Wie aber kann ein derart langsam rotierender Neutronenstern Radiopulse aussenden – und das über Jahrzehnte hinweg? Vielleicht, so spekulieren Hurley-Walker und ihre Kollegen, handelt es sich um einen „Magnetar“, einen Neutronenstern mit einem extremen Magnetfeld, tausend Mal stärker als bei einem normalen Pulsar. Dieses starke Magnetfeld könnte, so die Überlegung, die langsamere Rotation ausgleichen. Allerdings ist bislang kein Magnetar bekannt, der so langsam rotiert wie GPM J1839-10. Außerdem senden Magnetare gleichzeitig mit der Radiostrahlung auch Röntgenstrahlung aus – doch bei GPM J1839-10 konnte das Team keine Röntgenstrahlung nachweisen.

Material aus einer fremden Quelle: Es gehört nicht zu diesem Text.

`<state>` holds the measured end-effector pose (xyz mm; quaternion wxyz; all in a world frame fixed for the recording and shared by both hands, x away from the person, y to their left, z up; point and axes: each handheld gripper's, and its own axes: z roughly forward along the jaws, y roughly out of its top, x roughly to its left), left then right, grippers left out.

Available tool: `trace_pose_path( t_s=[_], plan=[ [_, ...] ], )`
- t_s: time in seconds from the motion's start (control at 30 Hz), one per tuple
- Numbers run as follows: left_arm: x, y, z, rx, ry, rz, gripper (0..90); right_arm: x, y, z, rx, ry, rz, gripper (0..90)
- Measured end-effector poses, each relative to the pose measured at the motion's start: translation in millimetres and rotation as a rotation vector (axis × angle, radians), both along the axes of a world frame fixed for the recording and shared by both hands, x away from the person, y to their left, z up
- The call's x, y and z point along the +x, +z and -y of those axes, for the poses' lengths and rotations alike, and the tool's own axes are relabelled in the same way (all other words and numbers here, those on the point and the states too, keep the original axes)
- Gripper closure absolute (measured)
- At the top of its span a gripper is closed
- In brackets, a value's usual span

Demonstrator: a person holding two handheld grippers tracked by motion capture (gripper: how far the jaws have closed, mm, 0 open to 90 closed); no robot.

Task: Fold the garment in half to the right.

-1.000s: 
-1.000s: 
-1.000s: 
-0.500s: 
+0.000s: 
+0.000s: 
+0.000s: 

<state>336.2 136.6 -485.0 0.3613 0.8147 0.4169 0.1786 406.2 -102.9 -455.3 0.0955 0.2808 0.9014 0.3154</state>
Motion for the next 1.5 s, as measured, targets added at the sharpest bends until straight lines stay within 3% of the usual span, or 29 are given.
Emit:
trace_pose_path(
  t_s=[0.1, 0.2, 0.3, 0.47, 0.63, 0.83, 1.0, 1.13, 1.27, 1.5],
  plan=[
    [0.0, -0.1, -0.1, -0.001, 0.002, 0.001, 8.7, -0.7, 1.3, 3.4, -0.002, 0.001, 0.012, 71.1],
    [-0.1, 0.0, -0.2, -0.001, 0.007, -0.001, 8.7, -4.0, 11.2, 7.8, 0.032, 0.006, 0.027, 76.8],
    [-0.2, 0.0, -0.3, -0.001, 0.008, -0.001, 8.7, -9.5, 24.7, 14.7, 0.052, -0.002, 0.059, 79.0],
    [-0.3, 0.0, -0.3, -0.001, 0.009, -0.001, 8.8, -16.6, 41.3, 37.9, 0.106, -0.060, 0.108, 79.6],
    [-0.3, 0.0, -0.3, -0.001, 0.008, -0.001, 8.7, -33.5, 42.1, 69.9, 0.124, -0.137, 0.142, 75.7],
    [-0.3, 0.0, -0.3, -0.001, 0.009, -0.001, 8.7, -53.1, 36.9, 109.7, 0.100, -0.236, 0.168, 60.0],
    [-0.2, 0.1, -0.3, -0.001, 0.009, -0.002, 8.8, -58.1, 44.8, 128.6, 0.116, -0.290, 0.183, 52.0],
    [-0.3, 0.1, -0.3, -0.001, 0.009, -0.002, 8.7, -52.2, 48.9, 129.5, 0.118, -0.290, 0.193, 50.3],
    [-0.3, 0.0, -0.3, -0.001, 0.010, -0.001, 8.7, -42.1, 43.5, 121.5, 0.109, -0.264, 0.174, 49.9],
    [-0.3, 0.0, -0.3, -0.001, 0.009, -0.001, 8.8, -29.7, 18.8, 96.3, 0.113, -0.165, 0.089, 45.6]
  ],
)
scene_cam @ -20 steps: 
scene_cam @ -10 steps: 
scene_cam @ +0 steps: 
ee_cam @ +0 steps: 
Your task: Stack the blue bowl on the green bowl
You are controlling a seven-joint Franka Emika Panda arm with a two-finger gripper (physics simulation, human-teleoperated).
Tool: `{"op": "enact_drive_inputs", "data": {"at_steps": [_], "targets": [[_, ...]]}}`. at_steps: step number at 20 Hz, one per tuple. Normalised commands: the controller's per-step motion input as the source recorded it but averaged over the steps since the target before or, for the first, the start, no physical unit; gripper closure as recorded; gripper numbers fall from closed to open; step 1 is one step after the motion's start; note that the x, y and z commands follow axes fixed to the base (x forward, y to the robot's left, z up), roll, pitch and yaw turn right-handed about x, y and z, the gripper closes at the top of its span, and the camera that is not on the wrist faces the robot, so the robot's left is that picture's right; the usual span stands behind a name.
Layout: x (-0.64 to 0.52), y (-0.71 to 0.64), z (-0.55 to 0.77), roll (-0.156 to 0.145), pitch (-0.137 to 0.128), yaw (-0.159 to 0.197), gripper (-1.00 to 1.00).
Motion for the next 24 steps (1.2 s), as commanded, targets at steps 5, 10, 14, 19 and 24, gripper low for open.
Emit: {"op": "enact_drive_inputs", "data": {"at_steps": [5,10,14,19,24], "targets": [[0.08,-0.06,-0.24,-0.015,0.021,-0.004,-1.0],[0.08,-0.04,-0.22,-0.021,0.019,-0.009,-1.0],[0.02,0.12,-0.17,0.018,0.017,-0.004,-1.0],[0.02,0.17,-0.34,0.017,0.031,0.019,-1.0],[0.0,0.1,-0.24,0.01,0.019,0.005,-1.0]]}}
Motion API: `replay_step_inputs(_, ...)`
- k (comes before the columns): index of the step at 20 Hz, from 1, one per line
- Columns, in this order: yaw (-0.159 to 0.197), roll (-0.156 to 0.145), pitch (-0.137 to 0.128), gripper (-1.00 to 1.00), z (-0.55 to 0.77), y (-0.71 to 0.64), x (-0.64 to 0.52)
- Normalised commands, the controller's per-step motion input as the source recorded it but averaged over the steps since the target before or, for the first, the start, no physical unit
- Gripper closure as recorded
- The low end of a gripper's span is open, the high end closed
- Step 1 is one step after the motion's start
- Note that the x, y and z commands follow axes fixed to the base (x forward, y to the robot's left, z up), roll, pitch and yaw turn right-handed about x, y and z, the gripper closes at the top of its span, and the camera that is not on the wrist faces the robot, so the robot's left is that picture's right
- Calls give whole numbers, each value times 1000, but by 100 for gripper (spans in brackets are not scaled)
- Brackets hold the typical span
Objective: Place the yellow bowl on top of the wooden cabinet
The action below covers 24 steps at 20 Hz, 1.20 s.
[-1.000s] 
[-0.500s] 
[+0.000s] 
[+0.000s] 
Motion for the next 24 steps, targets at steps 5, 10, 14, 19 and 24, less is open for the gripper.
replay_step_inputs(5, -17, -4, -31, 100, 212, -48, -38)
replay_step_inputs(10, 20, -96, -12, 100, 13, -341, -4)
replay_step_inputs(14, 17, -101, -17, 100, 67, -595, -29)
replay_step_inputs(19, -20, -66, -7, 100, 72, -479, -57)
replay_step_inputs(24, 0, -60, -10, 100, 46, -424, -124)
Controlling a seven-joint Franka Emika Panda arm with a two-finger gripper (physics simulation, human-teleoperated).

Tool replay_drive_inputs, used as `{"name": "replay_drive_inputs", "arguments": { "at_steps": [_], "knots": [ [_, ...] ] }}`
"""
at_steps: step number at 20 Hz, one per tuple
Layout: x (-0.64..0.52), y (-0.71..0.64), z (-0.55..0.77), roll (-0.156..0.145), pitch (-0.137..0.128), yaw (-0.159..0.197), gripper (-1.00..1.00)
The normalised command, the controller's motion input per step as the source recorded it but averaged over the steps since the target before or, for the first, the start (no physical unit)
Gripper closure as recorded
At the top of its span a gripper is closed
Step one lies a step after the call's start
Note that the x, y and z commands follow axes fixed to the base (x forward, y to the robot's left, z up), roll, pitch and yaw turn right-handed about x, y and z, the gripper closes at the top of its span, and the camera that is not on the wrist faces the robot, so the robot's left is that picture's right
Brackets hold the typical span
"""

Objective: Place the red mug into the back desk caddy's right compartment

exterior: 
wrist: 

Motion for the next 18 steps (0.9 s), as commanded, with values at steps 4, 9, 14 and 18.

Ist also GPM J1839-10 vielleicht gar kein Neutronenstern? Als weiteren Erklärungsansatz diskutieren die Wissenschaftler einen Weißen Zwergstern mit einem starken Magnetfeld. Da solche Objekte erheblich größer sind als Neutronensterne, können sie trotz ihrer langsamen Drehung auch Radiostrahlung erzeugen. Doch bislang kennen die Astronomen keinen Weißen Zwerg, der eine ähnlich starke Radiostrahlung zeigt wie GPM J1839-10. Das Team sucht nun gezielt nach weiteren Pulsaren mit langen Perioden, um der Natur dieses rätselhaften Himmelsobjekts auf die Spur zu kommen.